» **Description of the task**
In the entries that follow, the lines from the one with "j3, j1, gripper" through the one with "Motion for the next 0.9" are the ones to write out, exactly and with both ends included. Nothing else should appear.

Exercise inputs Block Start

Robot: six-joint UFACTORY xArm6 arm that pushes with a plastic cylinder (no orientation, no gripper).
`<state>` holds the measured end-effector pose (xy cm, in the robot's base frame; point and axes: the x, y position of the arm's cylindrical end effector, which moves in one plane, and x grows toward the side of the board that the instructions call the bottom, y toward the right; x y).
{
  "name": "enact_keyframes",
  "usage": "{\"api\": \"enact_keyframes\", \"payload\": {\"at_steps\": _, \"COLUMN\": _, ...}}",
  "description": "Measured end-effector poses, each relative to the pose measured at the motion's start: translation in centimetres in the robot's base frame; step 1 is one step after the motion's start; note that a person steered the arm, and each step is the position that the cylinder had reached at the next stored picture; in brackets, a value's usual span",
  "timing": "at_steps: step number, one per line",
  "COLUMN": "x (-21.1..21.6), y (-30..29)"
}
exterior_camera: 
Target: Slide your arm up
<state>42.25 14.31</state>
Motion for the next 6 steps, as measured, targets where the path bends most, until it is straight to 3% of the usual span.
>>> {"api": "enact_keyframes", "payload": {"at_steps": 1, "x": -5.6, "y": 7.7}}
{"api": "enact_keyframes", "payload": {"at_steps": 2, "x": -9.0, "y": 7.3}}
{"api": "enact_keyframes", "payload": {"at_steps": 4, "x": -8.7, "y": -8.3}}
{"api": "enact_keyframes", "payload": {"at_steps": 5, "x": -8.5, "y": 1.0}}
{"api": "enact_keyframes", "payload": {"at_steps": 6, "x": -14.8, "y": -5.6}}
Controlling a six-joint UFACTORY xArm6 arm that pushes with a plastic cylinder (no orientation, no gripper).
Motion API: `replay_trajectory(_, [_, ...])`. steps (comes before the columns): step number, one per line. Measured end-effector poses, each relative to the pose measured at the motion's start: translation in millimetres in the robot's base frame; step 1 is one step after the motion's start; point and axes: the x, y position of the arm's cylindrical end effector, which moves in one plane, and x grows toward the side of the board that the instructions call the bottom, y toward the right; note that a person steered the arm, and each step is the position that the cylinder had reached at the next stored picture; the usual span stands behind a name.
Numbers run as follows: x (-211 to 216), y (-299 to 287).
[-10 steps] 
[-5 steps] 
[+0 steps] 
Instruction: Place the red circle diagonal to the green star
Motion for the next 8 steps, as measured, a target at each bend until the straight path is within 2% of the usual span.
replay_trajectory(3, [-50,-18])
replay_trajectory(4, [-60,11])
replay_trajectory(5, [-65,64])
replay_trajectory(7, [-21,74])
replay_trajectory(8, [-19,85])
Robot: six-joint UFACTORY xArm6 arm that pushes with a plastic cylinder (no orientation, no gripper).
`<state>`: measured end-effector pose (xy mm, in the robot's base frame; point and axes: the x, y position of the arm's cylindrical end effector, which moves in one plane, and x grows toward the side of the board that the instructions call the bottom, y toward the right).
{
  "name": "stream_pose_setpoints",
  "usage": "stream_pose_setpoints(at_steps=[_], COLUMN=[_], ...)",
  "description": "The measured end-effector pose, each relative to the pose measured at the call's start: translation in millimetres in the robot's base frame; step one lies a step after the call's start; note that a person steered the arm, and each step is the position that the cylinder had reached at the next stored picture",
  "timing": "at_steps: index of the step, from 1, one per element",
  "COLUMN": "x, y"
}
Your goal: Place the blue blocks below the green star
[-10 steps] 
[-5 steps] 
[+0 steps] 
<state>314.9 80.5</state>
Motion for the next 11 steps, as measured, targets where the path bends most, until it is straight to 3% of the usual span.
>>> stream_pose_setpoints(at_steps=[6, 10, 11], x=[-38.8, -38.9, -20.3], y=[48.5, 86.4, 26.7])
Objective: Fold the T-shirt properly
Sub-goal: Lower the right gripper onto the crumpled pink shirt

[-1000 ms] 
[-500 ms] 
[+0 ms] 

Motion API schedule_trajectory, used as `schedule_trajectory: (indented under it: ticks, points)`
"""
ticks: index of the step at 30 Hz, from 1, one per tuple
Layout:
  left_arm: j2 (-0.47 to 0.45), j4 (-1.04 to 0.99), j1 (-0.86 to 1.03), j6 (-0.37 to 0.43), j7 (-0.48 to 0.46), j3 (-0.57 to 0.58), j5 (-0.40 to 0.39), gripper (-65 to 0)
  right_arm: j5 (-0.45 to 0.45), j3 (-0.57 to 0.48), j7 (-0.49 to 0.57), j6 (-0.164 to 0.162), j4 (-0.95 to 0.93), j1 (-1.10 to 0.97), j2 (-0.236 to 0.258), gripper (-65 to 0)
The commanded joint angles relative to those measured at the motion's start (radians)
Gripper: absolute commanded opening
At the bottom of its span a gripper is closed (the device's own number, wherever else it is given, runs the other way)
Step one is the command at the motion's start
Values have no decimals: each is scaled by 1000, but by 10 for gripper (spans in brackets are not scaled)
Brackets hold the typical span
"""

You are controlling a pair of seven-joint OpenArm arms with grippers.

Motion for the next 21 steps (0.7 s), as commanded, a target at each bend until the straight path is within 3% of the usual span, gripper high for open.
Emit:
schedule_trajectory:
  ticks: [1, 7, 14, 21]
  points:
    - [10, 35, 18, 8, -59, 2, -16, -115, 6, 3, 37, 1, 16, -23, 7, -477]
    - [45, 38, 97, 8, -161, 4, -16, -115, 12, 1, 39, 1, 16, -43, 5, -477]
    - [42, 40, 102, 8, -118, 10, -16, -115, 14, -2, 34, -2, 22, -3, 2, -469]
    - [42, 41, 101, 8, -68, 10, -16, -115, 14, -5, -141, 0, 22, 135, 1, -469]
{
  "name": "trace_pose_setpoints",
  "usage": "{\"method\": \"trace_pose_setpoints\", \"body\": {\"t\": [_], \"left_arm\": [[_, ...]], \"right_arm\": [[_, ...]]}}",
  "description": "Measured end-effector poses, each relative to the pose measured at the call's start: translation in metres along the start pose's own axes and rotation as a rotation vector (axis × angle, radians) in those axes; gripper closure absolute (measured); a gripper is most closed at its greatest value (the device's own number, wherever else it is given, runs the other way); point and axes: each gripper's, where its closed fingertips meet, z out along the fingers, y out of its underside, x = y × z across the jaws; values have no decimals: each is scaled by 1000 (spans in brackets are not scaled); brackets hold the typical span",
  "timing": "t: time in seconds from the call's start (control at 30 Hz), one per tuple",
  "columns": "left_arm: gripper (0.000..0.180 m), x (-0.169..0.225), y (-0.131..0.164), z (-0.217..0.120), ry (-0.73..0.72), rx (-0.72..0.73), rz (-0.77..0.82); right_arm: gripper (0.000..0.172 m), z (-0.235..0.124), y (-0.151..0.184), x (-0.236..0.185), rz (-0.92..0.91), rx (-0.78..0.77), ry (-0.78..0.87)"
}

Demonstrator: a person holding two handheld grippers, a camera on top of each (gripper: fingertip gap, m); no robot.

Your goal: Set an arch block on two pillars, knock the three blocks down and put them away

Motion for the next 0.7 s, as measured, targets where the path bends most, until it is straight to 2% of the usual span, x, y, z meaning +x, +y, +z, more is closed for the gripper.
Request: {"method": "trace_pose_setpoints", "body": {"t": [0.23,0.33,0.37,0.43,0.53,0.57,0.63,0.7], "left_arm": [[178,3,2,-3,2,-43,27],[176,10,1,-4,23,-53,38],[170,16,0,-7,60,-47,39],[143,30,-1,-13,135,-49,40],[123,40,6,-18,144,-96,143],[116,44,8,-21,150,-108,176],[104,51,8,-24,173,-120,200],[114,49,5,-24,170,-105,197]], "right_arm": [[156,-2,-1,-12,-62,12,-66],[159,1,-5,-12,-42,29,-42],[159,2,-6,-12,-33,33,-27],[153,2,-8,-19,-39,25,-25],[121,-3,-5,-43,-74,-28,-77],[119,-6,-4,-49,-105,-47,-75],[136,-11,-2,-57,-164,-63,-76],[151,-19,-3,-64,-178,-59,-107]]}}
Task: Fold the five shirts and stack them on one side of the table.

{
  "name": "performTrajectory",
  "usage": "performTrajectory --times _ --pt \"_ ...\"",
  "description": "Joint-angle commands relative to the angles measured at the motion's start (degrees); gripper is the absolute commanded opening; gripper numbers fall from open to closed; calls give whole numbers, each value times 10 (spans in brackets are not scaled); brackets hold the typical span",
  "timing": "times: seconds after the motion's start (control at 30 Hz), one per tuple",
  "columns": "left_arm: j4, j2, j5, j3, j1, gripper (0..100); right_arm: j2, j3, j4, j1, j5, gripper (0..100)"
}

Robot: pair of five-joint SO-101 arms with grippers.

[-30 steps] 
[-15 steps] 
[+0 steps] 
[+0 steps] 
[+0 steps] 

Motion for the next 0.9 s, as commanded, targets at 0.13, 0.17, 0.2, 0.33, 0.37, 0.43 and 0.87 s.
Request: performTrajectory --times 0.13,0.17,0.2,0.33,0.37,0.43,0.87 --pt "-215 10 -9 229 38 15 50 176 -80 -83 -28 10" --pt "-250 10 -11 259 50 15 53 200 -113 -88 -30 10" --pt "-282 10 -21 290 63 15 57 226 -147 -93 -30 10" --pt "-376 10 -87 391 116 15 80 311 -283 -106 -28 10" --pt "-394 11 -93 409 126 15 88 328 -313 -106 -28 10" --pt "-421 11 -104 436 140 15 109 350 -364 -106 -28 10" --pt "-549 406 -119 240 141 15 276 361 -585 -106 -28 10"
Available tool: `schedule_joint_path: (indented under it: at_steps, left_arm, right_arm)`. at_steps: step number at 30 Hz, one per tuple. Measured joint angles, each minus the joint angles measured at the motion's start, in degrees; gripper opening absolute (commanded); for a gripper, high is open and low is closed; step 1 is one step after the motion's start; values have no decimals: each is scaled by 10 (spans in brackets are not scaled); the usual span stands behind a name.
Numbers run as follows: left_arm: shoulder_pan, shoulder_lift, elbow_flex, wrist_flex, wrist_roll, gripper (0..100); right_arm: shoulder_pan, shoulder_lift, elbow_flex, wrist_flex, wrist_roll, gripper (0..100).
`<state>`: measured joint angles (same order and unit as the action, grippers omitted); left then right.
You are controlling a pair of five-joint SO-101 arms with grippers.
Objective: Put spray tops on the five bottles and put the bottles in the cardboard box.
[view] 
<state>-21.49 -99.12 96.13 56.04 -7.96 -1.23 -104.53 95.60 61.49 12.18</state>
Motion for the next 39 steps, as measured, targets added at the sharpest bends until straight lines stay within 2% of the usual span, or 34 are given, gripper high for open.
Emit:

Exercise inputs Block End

» **The answer**
  "columns": "left_arm: j4, j2, j5, j3, j1, gripper (0..100); right_arm: j2, j3, j4, j1, j5, gripper (0..100)"
}

Robot: pair of five-joint SO-101 arms with grippers.

[-30 steps] 
[-15 steps] 
[+0 steps] 
[+0 steps] 
[+0 steps] 

Motion for the next 0.9 s, as commanded, targets at 0.13, 0.17, 0.2, 0.33, 0.37, 0.43 and 0.87 s.

No other output was requested.